Le recul du PIB au premier trimestre de l’année, combiné à une hausse des prix énergétiques et une réduction de la confiance des entreprises, a décimé le pays. L’inflation IPCH devrait atteindre 2,5 % en 2026, bien plus élevée que les prévisions initiales, tandis que le déficit public risque d’escalader à 5,2 % du PIB. La dette publique s’enrôle vers un seuil critique de 122 % en 2028, menaçant la capacité du pays à financer ses obligations futures.

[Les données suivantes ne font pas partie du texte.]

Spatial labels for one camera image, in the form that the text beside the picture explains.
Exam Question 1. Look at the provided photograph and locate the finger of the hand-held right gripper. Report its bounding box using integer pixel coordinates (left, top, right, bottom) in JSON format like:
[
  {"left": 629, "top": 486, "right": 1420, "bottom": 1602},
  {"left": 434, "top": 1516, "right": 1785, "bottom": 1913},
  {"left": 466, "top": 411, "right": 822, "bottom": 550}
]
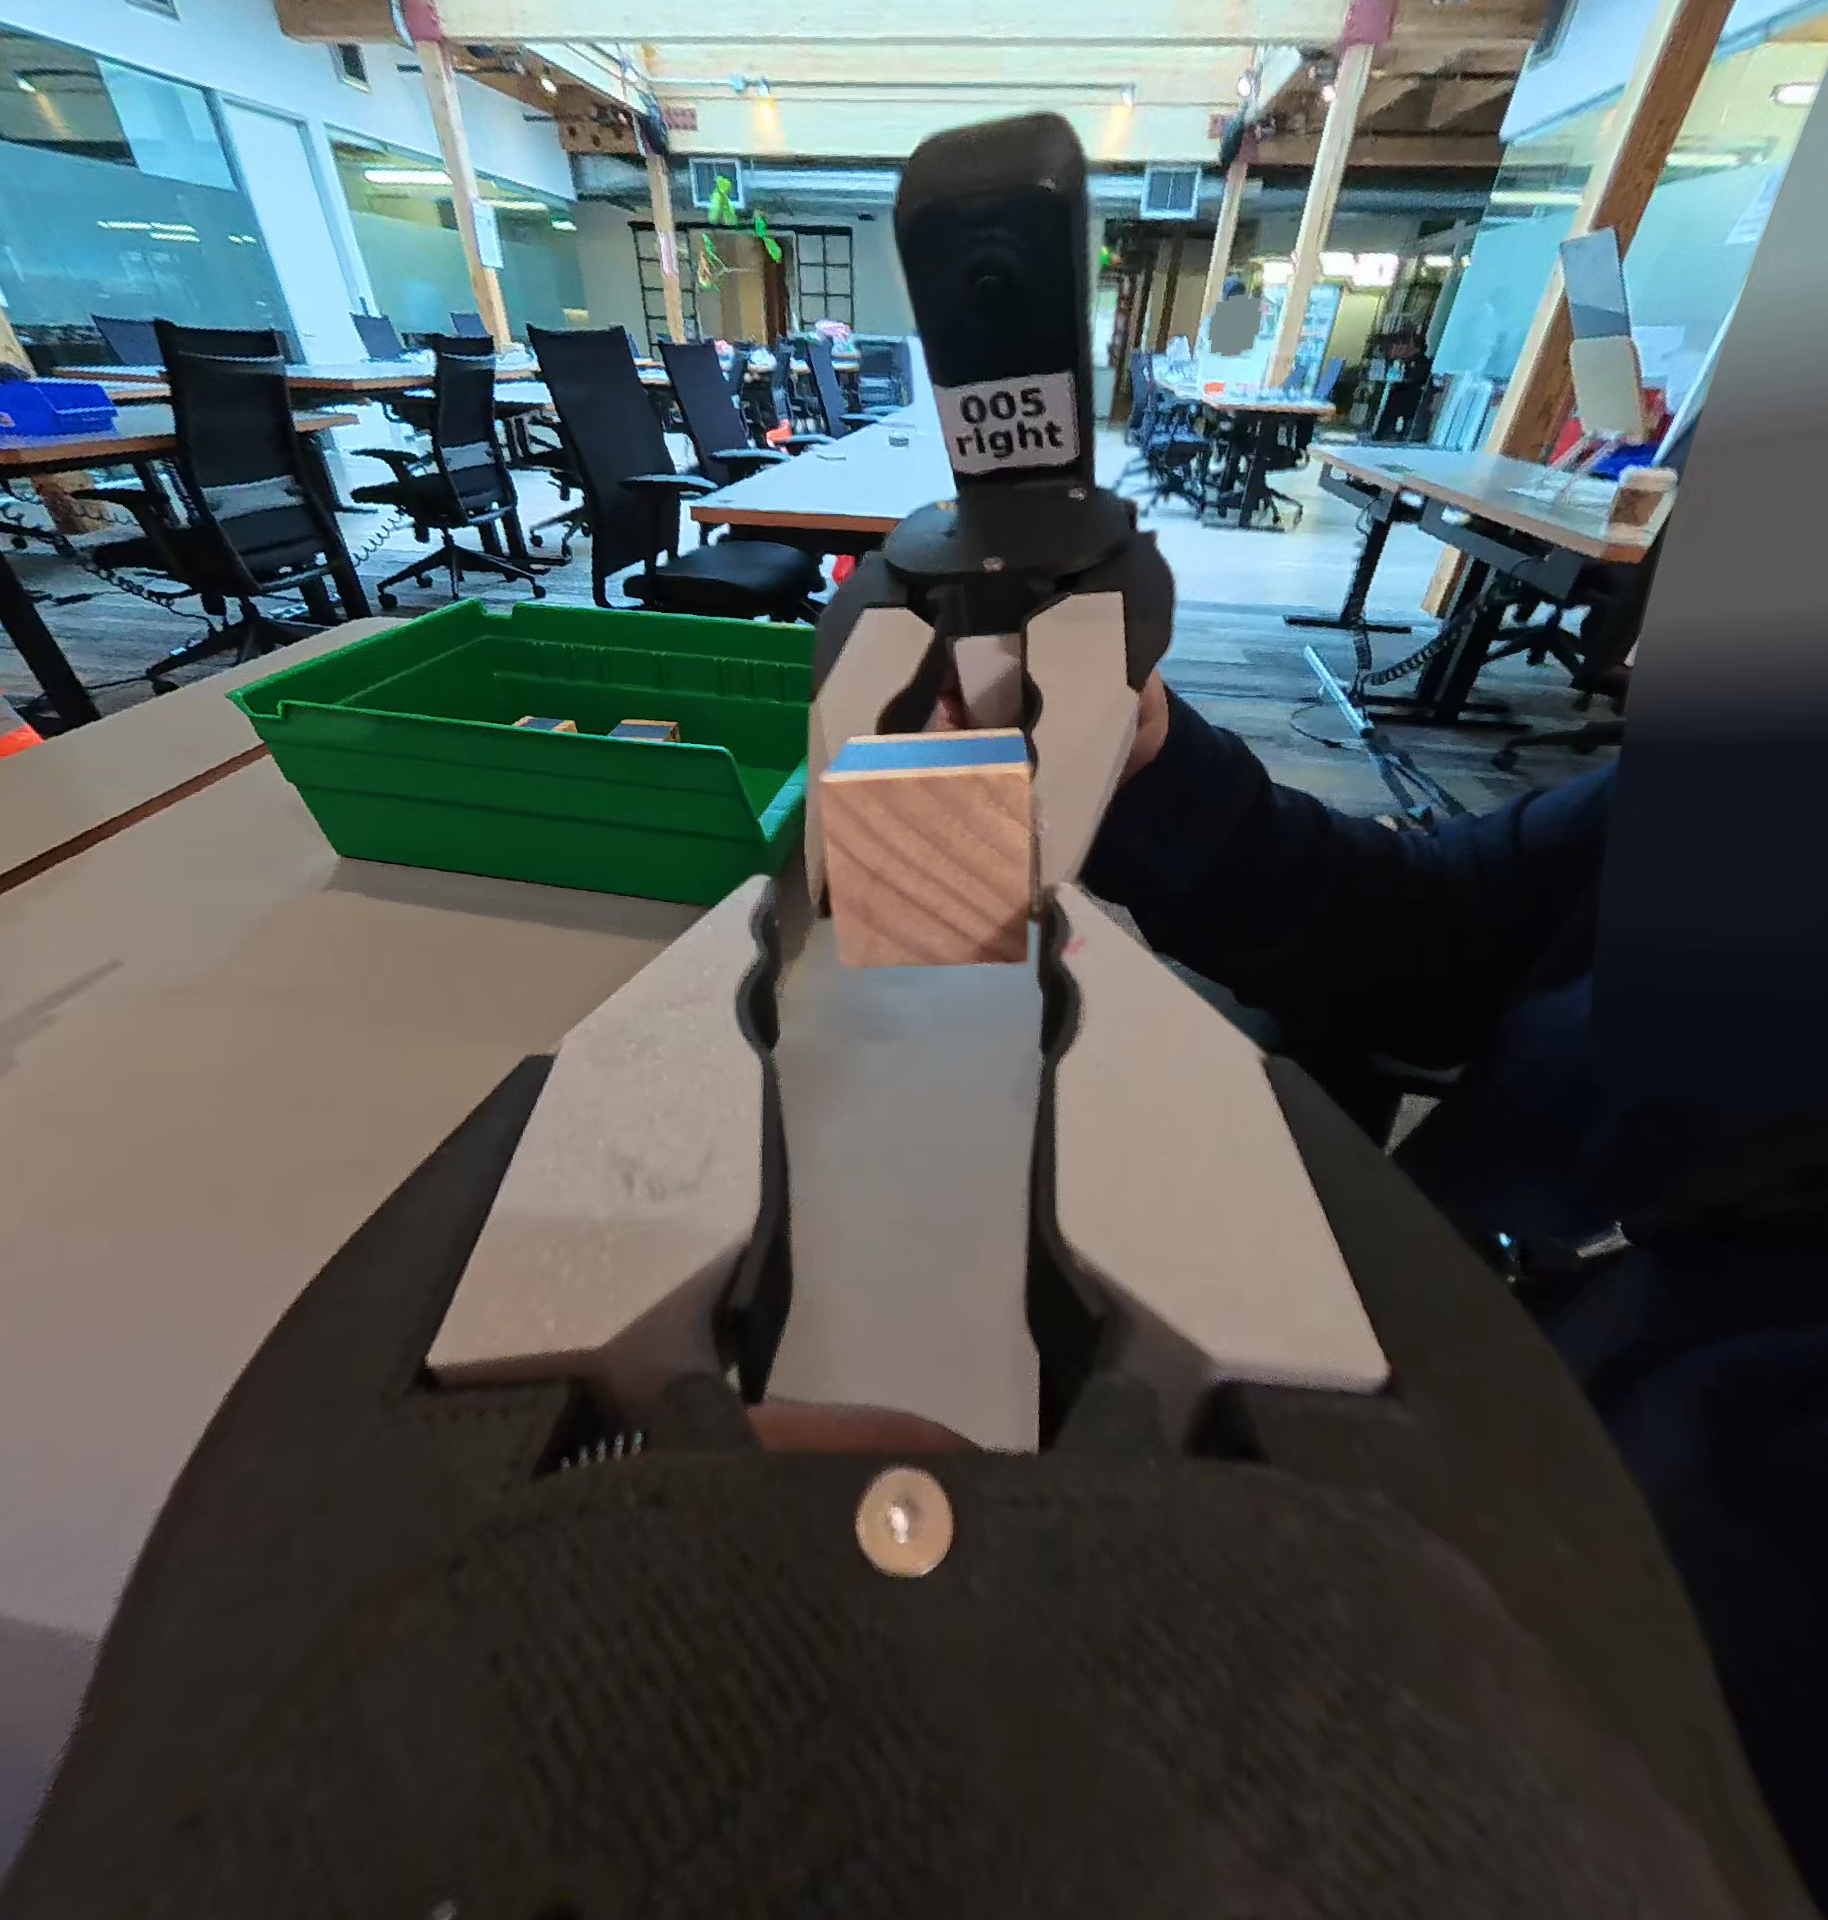
[
  {"left": 948, "top": 588, "right": 1149, "bottom": 920},
  {"left": 805, "top": 604, "right": 948, "bottom": 917}
]

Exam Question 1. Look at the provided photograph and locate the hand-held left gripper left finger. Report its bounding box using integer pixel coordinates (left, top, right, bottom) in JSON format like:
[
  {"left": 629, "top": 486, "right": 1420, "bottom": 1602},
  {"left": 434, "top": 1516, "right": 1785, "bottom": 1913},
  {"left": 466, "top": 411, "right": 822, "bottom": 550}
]
[{"left": 425, "top": 876, "right": 795, "bottom": 1404}]

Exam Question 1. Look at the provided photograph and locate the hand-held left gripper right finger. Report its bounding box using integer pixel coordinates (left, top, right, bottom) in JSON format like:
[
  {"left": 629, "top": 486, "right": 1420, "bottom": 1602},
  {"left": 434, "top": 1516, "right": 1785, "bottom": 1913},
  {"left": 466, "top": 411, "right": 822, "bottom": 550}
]
[{"left": 1026, "top": 883, "right": 1396, "bottom": 1428}]

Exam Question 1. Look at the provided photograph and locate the green plastic bin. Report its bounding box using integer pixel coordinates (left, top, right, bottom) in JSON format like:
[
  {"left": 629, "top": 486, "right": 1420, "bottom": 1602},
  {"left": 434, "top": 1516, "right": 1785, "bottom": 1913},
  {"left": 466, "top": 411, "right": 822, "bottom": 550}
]
[{"left": 228, "top": 600, "right": 819, "bottom": 912}]

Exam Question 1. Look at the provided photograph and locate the person's right forearm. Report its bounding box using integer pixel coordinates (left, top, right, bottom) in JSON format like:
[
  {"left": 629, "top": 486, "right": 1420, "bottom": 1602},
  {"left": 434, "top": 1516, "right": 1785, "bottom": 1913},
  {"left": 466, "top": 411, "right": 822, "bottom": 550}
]
[{"left": 1080, "top": 689, "right": 1621, "bottom": 1085}]

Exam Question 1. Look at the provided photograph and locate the long white table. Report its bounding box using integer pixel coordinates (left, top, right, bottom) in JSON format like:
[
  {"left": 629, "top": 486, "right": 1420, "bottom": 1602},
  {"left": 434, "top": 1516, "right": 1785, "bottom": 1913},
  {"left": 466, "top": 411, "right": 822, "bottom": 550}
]
[{"left": 690, "top": 420, "right": 962, "bottom": 550}]

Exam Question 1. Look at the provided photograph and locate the green neon decoration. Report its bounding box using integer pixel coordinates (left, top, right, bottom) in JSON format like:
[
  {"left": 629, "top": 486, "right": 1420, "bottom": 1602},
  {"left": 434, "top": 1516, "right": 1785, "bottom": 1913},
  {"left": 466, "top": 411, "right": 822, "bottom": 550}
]
[{"left": 697, "top": 171, "right": 788, "bottom": 299}]

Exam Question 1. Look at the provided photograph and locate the black office chair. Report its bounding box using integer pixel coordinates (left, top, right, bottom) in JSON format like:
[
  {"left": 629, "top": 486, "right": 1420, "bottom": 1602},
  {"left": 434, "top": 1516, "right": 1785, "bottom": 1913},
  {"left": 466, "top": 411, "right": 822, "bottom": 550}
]
[
  {"left": 527, "top": 325, "right": 825, "bottom": 622},
  {"left": 353, "top": 333, "right": 547, "bottom": 601},
  {"left": 660, "top": 339, "right": 788, "bottom": 482},
  {"left": 74, "top": 319, "right": 378, "bottom": 683}
]

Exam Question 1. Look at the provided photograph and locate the wooden top desk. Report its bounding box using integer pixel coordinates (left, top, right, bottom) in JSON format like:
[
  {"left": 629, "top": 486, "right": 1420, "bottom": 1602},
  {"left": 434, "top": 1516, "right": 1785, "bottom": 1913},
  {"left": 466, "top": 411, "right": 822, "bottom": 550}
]
[
  {"left": 0, "top": 404, "right": 361, "bottom": 730},
  {"left": 1199, "top": 387, "right": 1335, "bottom": 529},
  {"left": 1314, "top": 444, "right": 1672, "bottom": 706}
]

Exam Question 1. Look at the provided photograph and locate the person's dark sweater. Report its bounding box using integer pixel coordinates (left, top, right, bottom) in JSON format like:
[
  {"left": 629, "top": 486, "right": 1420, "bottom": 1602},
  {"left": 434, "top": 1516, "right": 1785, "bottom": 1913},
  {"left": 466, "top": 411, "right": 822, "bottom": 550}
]
[{"left": 1396, "top": 750, "right": 1828, "bottom": 1920}]

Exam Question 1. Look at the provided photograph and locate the small display board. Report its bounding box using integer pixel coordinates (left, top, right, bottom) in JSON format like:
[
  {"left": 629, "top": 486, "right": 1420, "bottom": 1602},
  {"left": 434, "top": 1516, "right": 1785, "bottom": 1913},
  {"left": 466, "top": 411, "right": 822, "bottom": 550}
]
[{"left": 1556, "top": 228, "right": 1682, "bottom": 530}]

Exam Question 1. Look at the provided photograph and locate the small blue crate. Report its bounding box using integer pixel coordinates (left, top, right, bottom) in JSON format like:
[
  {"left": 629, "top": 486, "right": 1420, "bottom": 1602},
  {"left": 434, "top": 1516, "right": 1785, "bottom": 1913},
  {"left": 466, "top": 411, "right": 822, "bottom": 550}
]
[{"left": 0, "top": 376, "right": 120, "bottom": 441}]

Les indicateurs de conjoncture montrent également une réduction des investissements industriels et un ralentissement dans les secteurs tertiaires. Les entreprises, déjà pressées par les coûts croissants, prévoient une activité plus faible en juin. La Banque de France a déclaré que sans mesures radicales et immédiates pour rétablir la confiance économique, le pays s’expose à un cycle d’effondrement profond qui pourrait englober l’ensemble des secteurs. Ces prévisions, déjà révisées plusieurs fois, reflètent une situation où l’économie nationale est sur le point de s’écrouler.
Sans actions urgentes et décisives, la France risque d’être condamnée à une stagnation sans issue, entraînant des conséquences économiques et sociales catastrophiques. L’institution ne peut plus attendre : le moment est venu de redresser les fondamentaux avant que l’effondrement ne devienne irréversible.